**What the exercise asks:** Look below for lines that hold the string "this" and copy each one.
• • • • •
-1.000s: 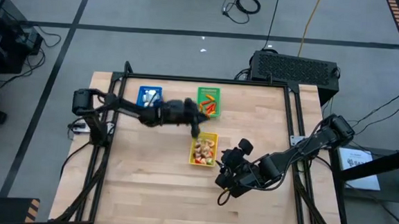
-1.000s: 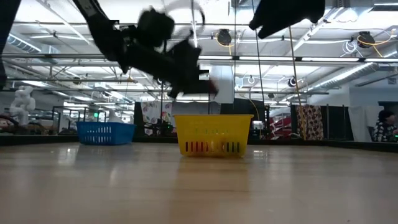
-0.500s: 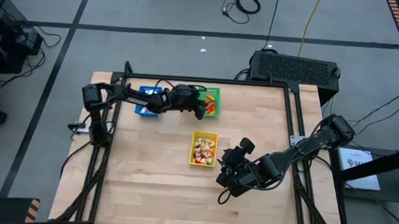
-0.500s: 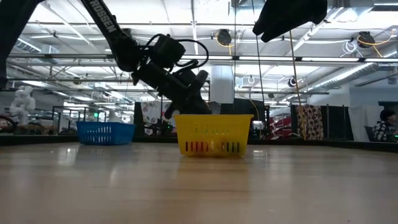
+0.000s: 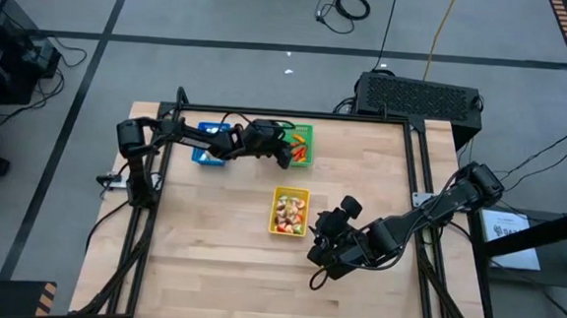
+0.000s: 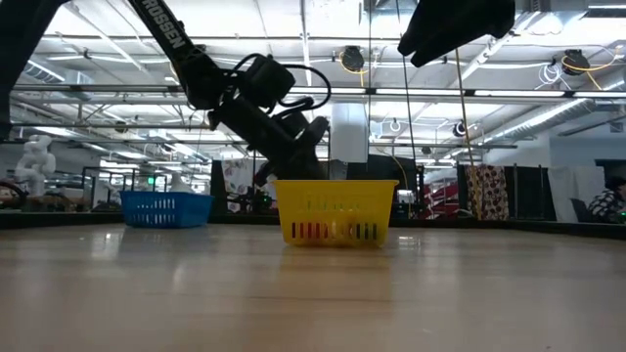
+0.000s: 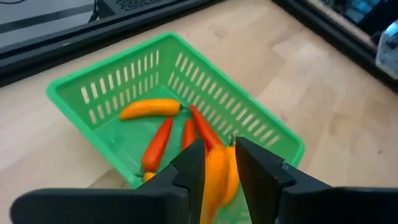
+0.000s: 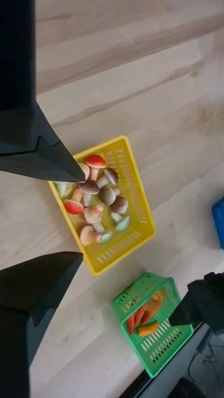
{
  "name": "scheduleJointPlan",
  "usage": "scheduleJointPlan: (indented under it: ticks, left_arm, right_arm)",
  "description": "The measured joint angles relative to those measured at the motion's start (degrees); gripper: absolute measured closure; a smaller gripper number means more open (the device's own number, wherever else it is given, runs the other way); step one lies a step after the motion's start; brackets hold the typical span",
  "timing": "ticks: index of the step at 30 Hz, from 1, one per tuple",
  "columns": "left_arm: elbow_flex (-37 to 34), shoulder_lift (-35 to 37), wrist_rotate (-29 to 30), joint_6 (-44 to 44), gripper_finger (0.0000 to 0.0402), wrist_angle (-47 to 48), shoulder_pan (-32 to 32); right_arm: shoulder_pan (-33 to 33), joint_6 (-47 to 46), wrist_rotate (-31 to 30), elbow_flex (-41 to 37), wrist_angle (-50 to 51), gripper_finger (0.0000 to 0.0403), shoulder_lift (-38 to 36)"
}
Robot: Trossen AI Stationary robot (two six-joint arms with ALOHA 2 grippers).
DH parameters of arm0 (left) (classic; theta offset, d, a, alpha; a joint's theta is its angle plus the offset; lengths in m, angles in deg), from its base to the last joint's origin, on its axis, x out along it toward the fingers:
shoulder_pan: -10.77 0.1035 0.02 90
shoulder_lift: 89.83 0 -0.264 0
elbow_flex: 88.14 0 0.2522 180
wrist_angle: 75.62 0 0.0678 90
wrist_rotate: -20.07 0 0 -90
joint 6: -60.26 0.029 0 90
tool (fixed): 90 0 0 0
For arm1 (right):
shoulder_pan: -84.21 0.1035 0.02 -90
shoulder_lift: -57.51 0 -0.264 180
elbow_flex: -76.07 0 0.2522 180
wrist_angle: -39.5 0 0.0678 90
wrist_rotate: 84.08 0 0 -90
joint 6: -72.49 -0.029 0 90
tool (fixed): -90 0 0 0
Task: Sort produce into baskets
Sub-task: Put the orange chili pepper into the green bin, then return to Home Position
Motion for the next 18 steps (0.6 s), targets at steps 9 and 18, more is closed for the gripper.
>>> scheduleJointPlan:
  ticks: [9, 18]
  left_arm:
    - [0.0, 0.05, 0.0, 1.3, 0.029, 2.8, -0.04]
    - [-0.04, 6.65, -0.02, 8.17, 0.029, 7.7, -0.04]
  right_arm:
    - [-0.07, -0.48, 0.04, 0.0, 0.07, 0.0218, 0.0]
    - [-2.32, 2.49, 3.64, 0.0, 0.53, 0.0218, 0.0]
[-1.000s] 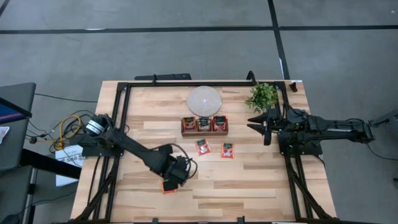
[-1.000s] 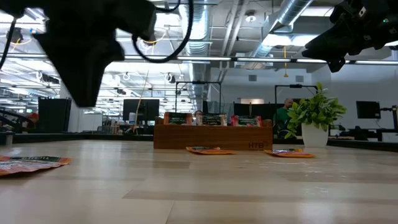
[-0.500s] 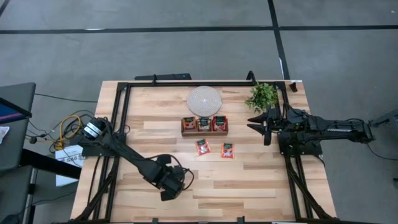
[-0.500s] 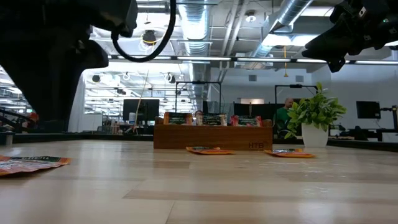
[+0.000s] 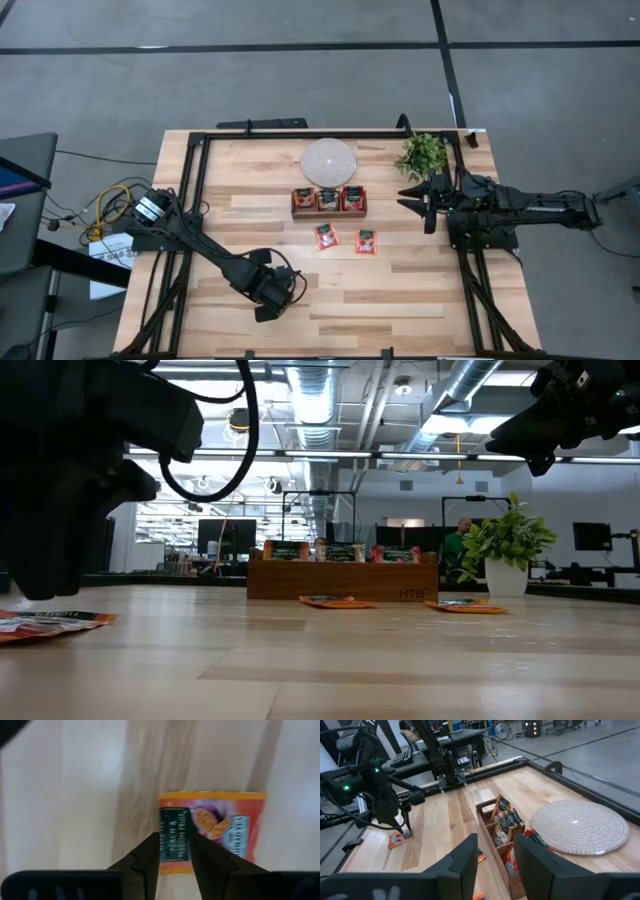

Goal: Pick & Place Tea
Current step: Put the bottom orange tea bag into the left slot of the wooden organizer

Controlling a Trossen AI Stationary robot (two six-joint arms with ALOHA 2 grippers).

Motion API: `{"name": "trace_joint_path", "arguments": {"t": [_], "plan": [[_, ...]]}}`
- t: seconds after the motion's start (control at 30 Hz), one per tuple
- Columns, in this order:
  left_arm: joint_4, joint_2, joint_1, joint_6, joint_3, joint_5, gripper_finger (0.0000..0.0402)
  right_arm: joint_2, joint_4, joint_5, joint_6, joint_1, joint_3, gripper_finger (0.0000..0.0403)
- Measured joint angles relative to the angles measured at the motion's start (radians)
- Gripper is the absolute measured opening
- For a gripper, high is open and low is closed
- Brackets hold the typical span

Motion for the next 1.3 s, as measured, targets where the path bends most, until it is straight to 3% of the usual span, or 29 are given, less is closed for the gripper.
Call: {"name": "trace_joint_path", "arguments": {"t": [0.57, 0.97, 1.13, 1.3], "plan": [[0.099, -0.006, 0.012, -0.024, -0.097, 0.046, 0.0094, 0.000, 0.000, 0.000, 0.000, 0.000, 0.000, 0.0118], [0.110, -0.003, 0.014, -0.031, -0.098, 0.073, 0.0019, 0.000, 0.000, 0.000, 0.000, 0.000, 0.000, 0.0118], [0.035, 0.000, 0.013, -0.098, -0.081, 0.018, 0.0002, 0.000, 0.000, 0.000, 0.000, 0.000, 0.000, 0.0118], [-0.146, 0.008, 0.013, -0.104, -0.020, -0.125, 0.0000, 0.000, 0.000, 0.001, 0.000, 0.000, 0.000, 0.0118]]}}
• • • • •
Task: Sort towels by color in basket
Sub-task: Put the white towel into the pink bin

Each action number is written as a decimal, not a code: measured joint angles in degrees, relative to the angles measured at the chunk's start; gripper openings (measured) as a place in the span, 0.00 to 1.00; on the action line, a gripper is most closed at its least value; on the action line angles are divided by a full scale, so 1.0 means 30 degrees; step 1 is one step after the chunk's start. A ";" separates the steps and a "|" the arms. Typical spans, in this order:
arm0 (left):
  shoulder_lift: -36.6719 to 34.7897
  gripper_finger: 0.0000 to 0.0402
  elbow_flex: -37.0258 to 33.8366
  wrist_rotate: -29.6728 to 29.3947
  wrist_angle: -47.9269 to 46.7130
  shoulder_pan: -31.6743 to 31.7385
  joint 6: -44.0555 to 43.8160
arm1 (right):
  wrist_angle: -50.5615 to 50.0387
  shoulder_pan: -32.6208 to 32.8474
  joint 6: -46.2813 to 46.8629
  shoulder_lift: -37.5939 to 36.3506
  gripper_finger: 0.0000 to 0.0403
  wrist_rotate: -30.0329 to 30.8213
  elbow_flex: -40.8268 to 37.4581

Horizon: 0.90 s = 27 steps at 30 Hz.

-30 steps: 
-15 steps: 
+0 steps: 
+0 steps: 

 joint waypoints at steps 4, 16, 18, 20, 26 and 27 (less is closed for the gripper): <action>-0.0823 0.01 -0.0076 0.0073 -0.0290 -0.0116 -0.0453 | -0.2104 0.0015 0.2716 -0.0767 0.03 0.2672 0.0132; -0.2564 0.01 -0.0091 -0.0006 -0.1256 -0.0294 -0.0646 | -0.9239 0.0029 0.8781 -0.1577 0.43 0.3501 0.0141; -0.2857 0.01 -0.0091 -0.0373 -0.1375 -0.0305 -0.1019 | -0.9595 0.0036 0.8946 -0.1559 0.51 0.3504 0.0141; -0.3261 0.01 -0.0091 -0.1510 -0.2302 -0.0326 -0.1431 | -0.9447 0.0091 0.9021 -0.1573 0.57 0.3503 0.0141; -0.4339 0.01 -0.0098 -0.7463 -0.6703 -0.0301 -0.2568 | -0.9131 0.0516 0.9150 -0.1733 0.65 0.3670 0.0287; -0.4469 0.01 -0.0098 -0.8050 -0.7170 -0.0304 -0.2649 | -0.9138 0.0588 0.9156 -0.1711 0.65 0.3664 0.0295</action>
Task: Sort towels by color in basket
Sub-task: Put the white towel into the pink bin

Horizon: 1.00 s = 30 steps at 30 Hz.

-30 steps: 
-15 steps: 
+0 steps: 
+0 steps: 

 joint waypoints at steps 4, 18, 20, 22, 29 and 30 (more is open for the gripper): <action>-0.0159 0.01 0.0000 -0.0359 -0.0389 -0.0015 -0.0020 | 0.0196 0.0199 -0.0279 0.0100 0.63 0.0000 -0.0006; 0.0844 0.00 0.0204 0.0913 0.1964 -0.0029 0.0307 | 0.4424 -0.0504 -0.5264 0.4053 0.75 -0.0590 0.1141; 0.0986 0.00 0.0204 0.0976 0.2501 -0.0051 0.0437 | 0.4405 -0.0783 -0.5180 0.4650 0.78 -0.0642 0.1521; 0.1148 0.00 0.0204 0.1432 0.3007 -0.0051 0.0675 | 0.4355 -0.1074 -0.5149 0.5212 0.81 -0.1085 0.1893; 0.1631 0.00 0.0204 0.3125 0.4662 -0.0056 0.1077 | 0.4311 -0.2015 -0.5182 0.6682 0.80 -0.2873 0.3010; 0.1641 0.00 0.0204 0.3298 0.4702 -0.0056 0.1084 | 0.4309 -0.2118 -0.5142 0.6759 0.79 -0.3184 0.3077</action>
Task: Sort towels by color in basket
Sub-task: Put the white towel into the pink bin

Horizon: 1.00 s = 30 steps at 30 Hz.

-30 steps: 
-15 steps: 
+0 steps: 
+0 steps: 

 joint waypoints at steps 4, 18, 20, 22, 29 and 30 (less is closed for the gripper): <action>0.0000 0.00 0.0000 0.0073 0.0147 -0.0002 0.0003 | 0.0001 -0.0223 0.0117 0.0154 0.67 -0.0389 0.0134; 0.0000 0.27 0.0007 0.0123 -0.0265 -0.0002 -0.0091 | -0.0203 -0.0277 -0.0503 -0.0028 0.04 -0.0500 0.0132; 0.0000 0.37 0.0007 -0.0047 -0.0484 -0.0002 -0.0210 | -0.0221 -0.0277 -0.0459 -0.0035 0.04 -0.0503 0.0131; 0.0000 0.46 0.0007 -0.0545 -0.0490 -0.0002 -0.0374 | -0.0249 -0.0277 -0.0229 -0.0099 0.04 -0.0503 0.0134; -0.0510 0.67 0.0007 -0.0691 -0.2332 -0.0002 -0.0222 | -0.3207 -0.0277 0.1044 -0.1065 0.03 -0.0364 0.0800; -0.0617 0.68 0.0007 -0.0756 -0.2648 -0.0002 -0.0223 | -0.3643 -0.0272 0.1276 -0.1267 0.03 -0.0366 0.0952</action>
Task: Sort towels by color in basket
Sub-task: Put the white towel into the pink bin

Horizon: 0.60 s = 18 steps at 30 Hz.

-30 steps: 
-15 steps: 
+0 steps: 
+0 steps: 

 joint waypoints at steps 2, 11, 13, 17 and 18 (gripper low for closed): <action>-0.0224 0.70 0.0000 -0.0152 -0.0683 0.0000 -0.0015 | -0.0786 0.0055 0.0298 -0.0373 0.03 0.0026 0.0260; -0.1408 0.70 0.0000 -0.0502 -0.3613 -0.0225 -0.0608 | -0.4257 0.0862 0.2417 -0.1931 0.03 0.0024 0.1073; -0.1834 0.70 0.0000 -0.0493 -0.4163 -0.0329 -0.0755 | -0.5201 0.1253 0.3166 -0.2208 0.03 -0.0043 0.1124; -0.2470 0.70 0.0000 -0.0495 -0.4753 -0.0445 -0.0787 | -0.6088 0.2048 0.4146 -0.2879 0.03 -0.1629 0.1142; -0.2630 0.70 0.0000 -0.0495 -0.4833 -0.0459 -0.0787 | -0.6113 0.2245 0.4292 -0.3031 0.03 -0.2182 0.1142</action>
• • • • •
**Finished exercise:**
- Columns, in this order:
Each action number is written as a decimal, not a code: measured joint angles in degrees, relative to the angles measured at the chunk's start; gripper openings (measured) as a place in the span, 0.00 to 1.00; on the action line, a gripper is most closed at its least value; on the action line angles are divided by a full scale, so 1.0 means 30 degrees; step 1 is one step after the chunk's start. A ";" separates the steps and a "|" the arms. Typical spans, in this order:

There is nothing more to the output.